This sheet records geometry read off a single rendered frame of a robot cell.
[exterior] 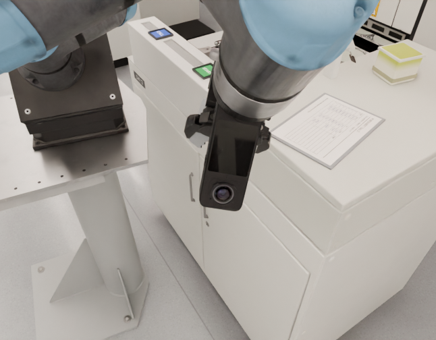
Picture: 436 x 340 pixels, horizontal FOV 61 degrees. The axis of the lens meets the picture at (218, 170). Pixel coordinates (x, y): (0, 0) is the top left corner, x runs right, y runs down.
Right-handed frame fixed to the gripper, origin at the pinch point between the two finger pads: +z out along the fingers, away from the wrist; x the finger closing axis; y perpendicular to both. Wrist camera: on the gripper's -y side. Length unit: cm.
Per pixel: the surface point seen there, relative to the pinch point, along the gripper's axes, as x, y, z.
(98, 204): 27, -9, 66
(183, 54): 10, 34, 44
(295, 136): -16.1, 10.1, 17.5
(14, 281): 63, -46, 122
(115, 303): 19, -45, 108
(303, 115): -18.2, 16.3, 21.5
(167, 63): 14, 31, 45
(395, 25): -48, 57, 41
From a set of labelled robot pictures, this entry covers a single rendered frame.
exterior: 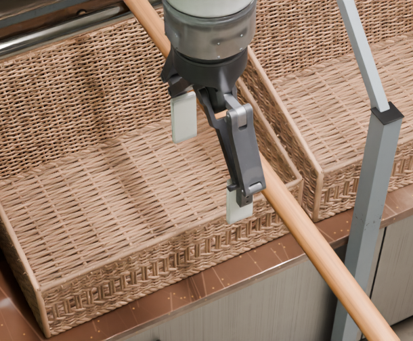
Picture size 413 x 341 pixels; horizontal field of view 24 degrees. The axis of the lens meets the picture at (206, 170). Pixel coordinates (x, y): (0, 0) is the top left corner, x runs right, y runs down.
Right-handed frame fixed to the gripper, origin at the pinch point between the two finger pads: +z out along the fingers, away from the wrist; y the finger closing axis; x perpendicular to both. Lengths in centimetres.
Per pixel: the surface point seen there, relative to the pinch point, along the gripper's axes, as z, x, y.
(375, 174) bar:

________

▶ [Your task] Beginning with the line that holds "Picture size 413", copy the entries exactly to their last line, and leave out every earlier line.

▶ [Solution to the problem]
Picture size 413 x 341 pixels; horizontal field of view 24 degrees. The axis of the lens meets the picture at (206, 170). Pixel coordinates (x, y): (0, 0) is the top left corner, x runs right, y runs down.
Right-handed frame fixed to the gripper, origin at the pinch point between the two finger pads: +z out along the fingers, away from the wrist; y the finger closing axis; x perpendicular to both. Lengths in centimetres.
Per pixel: the surface point seen there, relative to the pinch point, along the gripper's axes, as z, x, y.
(375, 174) bar:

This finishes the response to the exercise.